“It is the most beautiful thing I have ever seen,” I crowed and then fell silent before the ephemeral spectacle of the total solar eclipse. I was one of the millions of people who traveled to the path of totality, which passed through my hometown of Cleveland, Ohio. For four minutes, I was absolutely present, witnessing the beauty, filled with joy and wonder.
I returned to work and the final push of the semester energized by the beauty, joy and wonder, yet quickly came up against the stress and anxiety that seem omnipresent among nursing students and faculty alike. Within the emails that had piled up during the day I was out, I found one from the American Nursing Association about addressing burnout.
The previous day’s joy and wonder were replaced by a familiar fatigue.
Most of us enter nursing because of our strong desire to help alleviate the suffering of others. Those of us who stay find joy and beauty in that work. Yet, hoards are leaving nursing due to burnout, contributing to the nursing shortage.
Burnout in nursing is not new, yet it seems to be growing at alarming rates. In 2020, an American Nurses’ Association survey found that 62% of nurses experienced burnout even before the COVID-19 pandemic, with more than 30% citing burnout as a reason for leaving the profession. Even more distressing, 69% of younger nurses stated that they were experiencing burnout in 2022.

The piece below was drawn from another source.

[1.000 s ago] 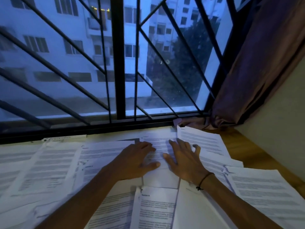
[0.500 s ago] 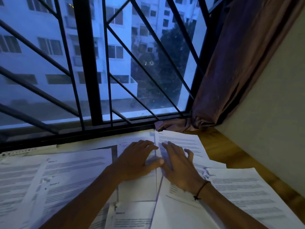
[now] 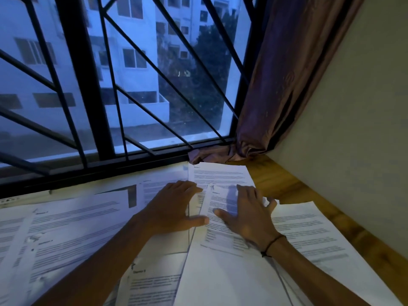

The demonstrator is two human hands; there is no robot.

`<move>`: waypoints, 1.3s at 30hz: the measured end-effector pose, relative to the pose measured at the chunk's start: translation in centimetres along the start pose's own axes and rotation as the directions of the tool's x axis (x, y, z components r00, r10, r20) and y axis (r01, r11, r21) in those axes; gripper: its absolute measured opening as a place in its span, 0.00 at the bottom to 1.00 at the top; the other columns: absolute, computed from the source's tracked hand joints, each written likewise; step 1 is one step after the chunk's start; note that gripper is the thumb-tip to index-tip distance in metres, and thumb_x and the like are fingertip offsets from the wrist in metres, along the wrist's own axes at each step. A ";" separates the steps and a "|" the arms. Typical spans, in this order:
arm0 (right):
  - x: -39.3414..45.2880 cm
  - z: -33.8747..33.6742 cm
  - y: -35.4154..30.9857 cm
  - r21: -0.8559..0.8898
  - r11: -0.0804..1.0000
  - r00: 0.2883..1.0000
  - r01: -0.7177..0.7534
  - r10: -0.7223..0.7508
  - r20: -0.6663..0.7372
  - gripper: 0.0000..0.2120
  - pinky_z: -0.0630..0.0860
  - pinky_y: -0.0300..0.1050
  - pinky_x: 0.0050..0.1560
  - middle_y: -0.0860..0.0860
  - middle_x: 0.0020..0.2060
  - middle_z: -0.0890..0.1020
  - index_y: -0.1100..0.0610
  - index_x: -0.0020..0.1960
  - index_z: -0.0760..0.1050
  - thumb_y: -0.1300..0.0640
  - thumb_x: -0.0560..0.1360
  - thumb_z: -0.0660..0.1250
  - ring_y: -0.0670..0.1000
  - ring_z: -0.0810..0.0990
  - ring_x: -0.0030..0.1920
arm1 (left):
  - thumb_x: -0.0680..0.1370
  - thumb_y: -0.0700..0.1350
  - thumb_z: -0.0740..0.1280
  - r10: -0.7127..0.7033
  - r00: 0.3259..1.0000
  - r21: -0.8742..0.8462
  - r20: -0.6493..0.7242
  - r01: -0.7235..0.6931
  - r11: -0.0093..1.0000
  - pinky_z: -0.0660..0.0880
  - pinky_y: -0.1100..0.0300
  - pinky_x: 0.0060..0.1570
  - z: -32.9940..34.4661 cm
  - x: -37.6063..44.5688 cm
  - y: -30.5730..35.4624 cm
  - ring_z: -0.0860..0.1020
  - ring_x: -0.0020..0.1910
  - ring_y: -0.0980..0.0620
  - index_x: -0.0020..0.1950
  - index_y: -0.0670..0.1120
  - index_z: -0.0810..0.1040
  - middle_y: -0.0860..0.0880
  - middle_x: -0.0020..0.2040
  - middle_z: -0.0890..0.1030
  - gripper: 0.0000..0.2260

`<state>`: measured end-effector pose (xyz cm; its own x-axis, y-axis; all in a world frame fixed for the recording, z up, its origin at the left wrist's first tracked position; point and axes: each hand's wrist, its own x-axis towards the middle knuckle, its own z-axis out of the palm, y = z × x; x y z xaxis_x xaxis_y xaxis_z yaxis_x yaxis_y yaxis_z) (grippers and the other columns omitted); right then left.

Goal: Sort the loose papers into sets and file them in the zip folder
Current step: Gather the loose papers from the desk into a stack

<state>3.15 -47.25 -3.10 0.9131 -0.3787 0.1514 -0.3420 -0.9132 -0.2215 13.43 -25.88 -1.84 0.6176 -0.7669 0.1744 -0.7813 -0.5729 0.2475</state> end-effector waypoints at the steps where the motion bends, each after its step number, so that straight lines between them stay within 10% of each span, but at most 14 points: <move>1: 0.1 -0.1 0.2 0.011 1.000 0.999 -0.011 0.012 -0.041 0.51 0.55 0.68 0.72 0.49 0.72 0.67 0.50 0.75 0.61 0.16 0.63 0.49 0.53 0.62 0.74 | 0.73 0.74 0.63 -0.003 1.000 0.009 0.000 0.003 1.000 0.61 0.55 0.74 0.1 0.0 0.1 0.64 0.76 0.53 0.79 0.54 0.63 0.55 0.79 0.66 0.40; 7: -0.5 -2.4 3.0 0.031 0.998 0.997 -0.062 0.064 -0.047 0.56 0.61 0.67 0.68 0.47 0.68 0.69 0.48 0.72 0.64 0.13 0.57 0.41 0.52 0.63 0.70 | 0.73 0.75 0.60 0.005 0.998 0.024 -0.061 -0.003 1.000 0.57 0.56 0.74 0.3 0.2 0.5 0.63 0.77 0.53 0.79 0.54 0.65 0.55 0.79 0.66 0.40; 12: -5.4 -4.3 4.8 -0.147 0.983 0.990 -0.113 0.124 0.069 0.31 0.56 0.65 0.69 0.46 0.68 0.69 0.46 0.66 0.68 0.25 0.74 0.53 0.51 0.64 0.70 | 0.74 0.74 0.61 0.028 0.996 -0.037 -0.082 -0.031 0.999 0.62 0.55 0.72 0.1 0.9 1.8 0.67 0.74 0.53 0.77 0.54 0.67 0.55 0.76 0.70 0.38; 28: -11.0 -3.4 6.0 -0.112 0.992 0.998 -0.052 0.056 0.030 0.35 0.67 0.59 0.65 0.51 0.70 0.70 0.50 0.67 0.69 0.29 0.72 0.47 0.55 0.71 0.67 | 0.73 0.71 0.66 0.140 0.990 -0.019 -0.009 -0.140 0.990 0.66 0.55 0.71 1.6 1.5 7.9 0.68 0.74 0.53 0.78 0.54 0.68 0.54 0.77 0.68 0.37; 35: -9.6 -5.4 5.4 0.213 0.976 0.985 -0.049 0.012 0.173 0.27 0.59 0.50 0.76 0.55 0.78 0.62 0.56 0.78 0.63 0.45 0.83 0.61 0.58 0.60 0.78 | 0.73 0.72 0.68 0.115 0.990 -0.063 0.082 -0.110 0.992 0.68 0.55 0.69 2.2 0.7 8.6 0.67 0.74 0.54 0.79 0.56 0.64 0.57 0.78 0.66 0.39; 39: -8.1 -7.4 8.6 0.014 0.982 0.977 -0.188 0.186 0.107 0.32 0.65 0.55 0.71 0.53 0.74 0.67 0.51 0.76 0.61 0.37 0.78 0.63 0.58 0.65 0.73 | 0.72 0.71 0.69 0.039 0.996 -0.112 0.075 -0.030 0.993 0.64 0.51 0.74 1.4 0.4 8.8 0.62 0.78 0.53 0.80 0.56 0.61 0.56 0.81 0.62 0.41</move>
<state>-8.82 -53.21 0.92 0.8522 -0.5232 0.0036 -0.5045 -0.8236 -0.2593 6.71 -31.67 -0.96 0.5784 -0.8081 0.1115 -0.7846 -0.5138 0.3470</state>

Burnout is more than physical and mental exhaustion. According to the World Health Organization, burnout is also characterized by mental distance from the job, cynicism or negative feelings about the work and reduced efficacy.
Burnout is the antithesis of joy and wonder.
The main causes of burnout are related to the workplace culture and environment. In 2020, the nurses who left or considered leaving their jobs due to burnout cited a stressful work environment, inadequate staffing, high turnover, and a lack of good management or leadership as the top reasons. A 2019 National Academics of Sciences Engineering and Medicine report also cited inadequate control or autonomy, moral distress, and work-life balance as contributors to burnout.
And this is not just an issue of job satisfaction, but rather of quality of care. In Massachusetts, 56% of nurses identify inadequate staffing as the biggest barrier to delivering high-quality patient care. The burnout not only affects the nurses but patients, too.
The American Nursing Association concurs that systemic issues contribute to burnout. Yet in a recently published article, the methods for preventing or addressing burnout focus on individual behavior: rest, ask for help, exercise, eat well, take a break or request training.
The focus on the individual to solve a systemic problem is a recipe for further burnout. There is no number of downward dogs that are going to prevent burnout or bring anyone back from the brink.
In my experience, it is being present with my patients and having the time and space to truly engage that help me find the beauty, joy and wonder in the work that I do. It is what has helped me keep burnout at bay.
We need to focus on changing the systems in which nurses work in order to reduce our burnout.
Mandating manageable nurse-patient ratios is key to providing us the time and space to do our work well. Research shows that states such as California and Massachusetts, with laws that enshrine healthy nurse-patient ratios, have lower levels of burnout and turnover; likewise, hospitals with such policies fare similarly.
Adequate staffing, flexible scheduling, a manageable workload, opportunities for learning and advancement, greater autonomy, and supportive technologies that enhance our engagement are necessary to create the safe environment that gives us the space to do our jobs well and find the joy and beauty that drew us to nursing in the first place. It is also the environment that is going to foster care that benefits our patients.
Nursing burnout is real. And there are steps that our healthcare delivery systems can take to address it. We should not have to wait another 20 years for the celestial bodies to align and action to be taken.